Entre personagens autorais, o mais marcante é o “Odrusinho”, figura que carrega elementos da cultura surda e aparece em murais no Brasil e no exterior. A arte de ODRUS mistura estética e identidade, com forte presença da periferia, da negritude e da acessibilidade. “Minhas obras valorizam a beleza negra e temas relacionados à surdez e PCD em geral.”

Oficinas com representatividade

A trajetória de educador começou com um convite para dar uma oficina em São Paulo. A experiência o motivou a desenvolver metodologias próprias de ensino para crianças surdas. “Lembro de como eu, como criança surda, experienciava o mundo. Isso influencia muito no interesse das crianças pela minha oficina.”

Ele usa Libras e recursos visuais para ensinar técnicas como spray, perspectiva e composição. “Uso experiências visuais com exemplos e classificadores próprios da minha língua.” A identificação entre educador e alunos surdos é imediata — e poderosa. “Percebo a alegria das crianças na identificação comigo por ser surdo também.”

O impacto vai além da infância. Ex-alunos, tanto surdos quanto ouvintes, já procuraram ODRUS anos depois para contar que seguiram na arte. Fora do Brasil, ele também deu aulas particulares a artistas que hoje atuam profissionalmente.

Reconhecimento e barreiras

O reconhecimento chegou com convites para festivais, exposições e projetos internacionais. Ele integra a GAMEX, maior grupo de grafiteiros profissionais do Brasil, e já teve seu trabalho apresentado nos Estados Unidos. Foi nesse momento que percebeu: já era um artista profissional. “Antes eu amava arte, mas não percebia como uma profissão. Esse convite me fez despertar.”

Apesar das conquistas, as dificuldades persistem. A principal barreira está na comunicação institucional. “Ter que escrever projetos ou ler editais em português limita muito. A falta de acessibilidade e informações em Libras nos torna dependentes de ouvintes.” Muitas vezes, a contratação de um intérprete é vista como um custo, e não como um direito básico.

Embora tenha ministrado oficinas em diversas escolas bilíngues, ODRUS afirma que ainda não teve parcerias concretas com organizações da comunidade surda. Mesmo assim, segue buscando ampliar o alcance de sua arte e da sua voz. “Quero levar minha arte para todos os cantos do Brasil e do mundo, mostrar que o surdo é capaz de se tornar o que quiser.”

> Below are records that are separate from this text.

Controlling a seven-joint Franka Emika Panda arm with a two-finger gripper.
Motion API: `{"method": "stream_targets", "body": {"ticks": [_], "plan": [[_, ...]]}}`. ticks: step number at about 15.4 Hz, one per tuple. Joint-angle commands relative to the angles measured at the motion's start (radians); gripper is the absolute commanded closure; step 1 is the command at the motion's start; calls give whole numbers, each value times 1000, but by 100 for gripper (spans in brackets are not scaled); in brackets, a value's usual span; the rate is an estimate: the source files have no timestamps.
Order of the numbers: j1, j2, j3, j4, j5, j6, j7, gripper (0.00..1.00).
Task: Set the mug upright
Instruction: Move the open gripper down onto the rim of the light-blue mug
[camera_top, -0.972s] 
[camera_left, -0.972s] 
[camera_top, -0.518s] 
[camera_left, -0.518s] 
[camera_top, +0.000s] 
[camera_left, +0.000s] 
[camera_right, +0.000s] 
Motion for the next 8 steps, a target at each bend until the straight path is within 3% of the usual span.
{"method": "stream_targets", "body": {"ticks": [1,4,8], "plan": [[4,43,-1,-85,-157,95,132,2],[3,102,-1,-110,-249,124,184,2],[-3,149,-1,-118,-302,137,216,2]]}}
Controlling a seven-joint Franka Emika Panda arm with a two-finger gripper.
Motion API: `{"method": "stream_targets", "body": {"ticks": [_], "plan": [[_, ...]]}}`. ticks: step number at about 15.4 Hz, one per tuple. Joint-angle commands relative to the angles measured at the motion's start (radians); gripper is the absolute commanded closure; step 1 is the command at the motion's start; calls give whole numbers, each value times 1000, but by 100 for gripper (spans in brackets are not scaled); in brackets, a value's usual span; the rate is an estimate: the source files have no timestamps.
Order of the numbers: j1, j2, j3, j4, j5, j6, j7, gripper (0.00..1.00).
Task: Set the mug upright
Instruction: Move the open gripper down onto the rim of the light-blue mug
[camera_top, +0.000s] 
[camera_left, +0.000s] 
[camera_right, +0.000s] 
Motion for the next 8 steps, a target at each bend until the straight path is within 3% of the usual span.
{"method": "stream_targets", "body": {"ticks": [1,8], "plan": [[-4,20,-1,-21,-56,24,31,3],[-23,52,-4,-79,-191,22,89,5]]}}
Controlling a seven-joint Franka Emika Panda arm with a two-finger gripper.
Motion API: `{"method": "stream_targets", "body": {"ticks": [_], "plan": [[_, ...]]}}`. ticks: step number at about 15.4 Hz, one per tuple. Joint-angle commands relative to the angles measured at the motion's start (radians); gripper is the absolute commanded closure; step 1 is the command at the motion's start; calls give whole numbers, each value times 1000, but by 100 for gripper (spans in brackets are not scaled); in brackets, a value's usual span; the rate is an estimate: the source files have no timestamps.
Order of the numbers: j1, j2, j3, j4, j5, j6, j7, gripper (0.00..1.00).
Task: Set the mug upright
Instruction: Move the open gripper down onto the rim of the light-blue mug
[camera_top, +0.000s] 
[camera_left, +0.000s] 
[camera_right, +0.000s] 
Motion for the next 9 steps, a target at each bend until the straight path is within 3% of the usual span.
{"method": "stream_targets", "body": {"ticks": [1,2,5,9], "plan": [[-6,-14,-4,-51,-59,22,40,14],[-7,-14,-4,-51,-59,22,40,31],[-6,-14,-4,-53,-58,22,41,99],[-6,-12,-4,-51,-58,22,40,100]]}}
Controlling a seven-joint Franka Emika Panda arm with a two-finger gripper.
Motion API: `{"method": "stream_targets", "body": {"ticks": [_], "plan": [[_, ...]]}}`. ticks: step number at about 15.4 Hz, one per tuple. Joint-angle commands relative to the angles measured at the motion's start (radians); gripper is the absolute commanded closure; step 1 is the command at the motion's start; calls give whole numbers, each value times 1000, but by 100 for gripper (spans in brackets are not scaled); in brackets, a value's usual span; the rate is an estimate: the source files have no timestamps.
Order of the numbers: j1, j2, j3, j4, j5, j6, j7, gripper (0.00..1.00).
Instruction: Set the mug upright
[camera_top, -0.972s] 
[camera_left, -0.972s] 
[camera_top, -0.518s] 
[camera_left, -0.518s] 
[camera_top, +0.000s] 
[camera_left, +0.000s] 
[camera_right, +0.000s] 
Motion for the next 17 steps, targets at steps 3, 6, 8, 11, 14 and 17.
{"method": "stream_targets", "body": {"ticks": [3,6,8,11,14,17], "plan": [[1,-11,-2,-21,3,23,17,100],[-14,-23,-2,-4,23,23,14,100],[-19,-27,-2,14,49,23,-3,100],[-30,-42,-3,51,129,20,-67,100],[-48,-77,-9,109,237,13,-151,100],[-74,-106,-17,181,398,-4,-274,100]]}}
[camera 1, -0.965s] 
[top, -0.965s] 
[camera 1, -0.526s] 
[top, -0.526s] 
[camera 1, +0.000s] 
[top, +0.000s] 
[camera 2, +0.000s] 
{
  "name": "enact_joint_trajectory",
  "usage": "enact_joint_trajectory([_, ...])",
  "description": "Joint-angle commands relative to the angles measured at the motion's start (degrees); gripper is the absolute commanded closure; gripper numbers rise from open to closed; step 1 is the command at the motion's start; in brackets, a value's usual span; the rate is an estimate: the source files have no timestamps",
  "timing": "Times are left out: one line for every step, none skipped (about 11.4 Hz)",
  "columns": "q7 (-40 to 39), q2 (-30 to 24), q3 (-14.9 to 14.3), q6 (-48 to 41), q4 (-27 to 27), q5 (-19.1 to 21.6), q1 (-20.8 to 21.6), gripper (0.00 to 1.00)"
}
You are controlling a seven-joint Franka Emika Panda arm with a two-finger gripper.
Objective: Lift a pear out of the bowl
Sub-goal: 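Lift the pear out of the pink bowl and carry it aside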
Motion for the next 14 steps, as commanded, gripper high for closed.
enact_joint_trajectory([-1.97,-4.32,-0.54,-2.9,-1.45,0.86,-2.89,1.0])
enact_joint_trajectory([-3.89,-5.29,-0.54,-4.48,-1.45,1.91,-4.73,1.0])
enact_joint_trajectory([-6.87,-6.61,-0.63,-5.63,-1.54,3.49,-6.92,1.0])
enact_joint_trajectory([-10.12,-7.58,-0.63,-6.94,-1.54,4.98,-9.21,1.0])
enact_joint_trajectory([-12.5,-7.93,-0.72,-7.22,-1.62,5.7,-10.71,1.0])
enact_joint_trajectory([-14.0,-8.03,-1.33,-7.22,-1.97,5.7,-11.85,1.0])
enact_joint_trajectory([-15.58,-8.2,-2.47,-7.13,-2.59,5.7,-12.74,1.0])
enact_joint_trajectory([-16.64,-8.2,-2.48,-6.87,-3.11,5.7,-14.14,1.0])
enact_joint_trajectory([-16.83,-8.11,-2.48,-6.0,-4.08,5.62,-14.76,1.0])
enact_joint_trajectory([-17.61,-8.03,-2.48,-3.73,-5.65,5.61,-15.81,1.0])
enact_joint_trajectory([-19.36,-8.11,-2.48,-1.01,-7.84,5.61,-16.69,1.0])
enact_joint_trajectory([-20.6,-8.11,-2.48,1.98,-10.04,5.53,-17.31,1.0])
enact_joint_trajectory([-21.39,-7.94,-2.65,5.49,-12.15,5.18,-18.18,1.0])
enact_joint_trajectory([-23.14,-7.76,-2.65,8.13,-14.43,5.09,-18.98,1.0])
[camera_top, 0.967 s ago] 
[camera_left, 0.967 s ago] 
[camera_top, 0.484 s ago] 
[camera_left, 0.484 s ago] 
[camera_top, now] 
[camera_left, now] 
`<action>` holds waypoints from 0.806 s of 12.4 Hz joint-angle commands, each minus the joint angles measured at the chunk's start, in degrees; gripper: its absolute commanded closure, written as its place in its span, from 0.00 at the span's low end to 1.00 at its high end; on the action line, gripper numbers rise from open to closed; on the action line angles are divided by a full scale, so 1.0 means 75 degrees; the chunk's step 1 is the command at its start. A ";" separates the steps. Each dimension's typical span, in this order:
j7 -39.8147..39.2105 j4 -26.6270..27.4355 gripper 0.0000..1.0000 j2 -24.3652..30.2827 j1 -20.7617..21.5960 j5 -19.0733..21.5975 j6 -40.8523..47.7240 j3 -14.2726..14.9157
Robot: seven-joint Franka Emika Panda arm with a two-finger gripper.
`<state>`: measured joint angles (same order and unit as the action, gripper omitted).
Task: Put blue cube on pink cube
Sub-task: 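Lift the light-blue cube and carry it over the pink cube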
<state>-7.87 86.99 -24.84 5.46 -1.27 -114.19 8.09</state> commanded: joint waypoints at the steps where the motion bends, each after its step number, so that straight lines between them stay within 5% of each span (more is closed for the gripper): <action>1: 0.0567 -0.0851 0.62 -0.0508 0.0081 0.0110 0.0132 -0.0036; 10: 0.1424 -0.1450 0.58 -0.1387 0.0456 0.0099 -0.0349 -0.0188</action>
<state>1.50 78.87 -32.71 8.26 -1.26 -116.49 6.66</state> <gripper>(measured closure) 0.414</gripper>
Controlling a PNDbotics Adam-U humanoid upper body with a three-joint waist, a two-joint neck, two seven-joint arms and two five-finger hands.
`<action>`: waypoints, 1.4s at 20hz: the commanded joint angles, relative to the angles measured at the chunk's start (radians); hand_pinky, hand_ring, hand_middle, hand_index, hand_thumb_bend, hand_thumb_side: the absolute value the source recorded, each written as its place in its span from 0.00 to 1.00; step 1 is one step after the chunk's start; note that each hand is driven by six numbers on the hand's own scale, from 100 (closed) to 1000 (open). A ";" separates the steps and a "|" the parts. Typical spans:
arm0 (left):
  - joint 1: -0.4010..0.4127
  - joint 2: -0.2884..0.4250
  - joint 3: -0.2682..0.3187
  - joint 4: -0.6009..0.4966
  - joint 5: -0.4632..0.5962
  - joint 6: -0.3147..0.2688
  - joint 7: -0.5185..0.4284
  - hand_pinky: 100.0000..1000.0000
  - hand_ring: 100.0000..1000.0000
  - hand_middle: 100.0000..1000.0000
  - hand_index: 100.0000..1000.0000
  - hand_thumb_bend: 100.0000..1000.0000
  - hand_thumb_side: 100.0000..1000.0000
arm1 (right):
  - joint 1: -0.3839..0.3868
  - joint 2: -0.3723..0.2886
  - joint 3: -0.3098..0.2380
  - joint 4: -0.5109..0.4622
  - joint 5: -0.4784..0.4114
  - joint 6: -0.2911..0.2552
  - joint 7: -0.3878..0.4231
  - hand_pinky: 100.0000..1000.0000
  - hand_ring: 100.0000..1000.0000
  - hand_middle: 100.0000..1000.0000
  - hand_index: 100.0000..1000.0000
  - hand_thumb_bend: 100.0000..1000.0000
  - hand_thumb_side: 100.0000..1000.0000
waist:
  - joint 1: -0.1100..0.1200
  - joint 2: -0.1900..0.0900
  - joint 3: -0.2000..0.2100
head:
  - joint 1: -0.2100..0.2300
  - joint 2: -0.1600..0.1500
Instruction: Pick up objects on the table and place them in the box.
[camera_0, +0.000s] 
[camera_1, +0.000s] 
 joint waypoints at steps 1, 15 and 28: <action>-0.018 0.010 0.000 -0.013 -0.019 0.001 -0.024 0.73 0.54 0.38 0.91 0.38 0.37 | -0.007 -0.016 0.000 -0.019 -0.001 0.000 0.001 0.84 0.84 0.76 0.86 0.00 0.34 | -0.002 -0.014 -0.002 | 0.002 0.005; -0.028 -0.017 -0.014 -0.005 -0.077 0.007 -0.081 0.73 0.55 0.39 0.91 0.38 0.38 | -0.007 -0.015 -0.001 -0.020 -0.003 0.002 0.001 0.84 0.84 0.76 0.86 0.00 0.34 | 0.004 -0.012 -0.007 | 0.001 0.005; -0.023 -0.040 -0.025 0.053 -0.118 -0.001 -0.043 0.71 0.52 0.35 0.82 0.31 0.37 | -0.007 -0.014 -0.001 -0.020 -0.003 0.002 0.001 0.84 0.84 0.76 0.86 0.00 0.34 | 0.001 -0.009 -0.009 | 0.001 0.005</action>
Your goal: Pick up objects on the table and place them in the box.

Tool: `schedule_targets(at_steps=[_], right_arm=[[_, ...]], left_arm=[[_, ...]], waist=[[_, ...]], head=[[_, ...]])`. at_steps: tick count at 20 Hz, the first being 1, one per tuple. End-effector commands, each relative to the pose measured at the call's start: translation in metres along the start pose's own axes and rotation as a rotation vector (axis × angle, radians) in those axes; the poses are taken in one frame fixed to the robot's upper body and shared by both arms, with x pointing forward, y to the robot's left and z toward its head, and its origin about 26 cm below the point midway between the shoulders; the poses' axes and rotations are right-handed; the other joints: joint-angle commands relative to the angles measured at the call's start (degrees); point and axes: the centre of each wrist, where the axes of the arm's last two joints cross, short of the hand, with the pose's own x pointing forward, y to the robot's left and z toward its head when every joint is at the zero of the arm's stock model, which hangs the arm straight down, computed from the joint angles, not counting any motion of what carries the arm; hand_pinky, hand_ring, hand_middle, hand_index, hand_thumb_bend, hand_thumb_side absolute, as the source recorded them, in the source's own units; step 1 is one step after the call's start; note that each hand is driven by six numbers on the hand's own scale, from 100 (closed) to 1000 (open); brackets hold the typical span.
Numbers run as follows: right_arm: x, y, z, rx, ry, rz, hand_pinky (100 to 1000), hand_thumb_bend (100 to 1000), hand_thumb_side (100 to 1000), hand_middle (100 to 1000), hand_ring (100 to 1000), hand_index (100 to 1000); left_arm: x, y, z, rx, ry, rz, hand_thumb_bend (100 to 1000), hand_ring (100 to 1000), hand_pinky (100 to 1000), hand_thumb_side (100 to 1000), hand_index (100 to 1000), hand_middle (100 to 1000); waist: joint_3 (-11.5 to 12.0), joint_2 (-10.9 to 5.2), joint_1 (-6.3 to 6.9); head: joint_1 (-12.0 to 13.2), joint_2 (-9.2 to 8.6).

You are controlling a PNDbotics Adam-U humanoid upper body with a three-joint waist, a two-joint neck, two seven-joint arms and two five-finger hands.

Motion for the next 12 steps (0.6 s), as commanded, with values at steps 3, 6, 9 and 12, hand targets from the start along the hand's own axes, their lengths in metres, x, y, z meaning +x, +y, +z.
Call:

Arte como projeto de mundo

Seu processo criativo varia conforme o projeto. Às vezes a inspiração surge livremente, outras vezes parte do diálogo com clientes ou curadores. Gosta de pesquisar referências conforme o tema e o local onde a arte será realizada. “Spray de boa qualidade e parede lisa são as melhores ferramentas sempre”, afirma.

O maior desafio técnico foi se aprofundar no realismo. Com estudo e prática, evoluiu. “Ainda tenho muito a desenvolver e aprender, mas estou contente com os últimos resultados.” Sobre bloqueios criativos, prefere respeitar o tempo. “Se não estou me sentindo bem, relaxo e espero a criatividade fluir naturalmente.”

Entre seus sonhos, está o de criar um festival acessível, com foco em artistas PCD. Também quer continuar levando o “Odrusinho” para outros países. “Quero que ele represente a comunidade surda e leve nossa cultura para o mundo.”

Para os jovens artistas, o conselho é direto: “Estudem, se esforcem e não esqueçam de fazer arte. Hoje muita gente só pensa no lucro, mas arte vem de dentro e traz felicidade.”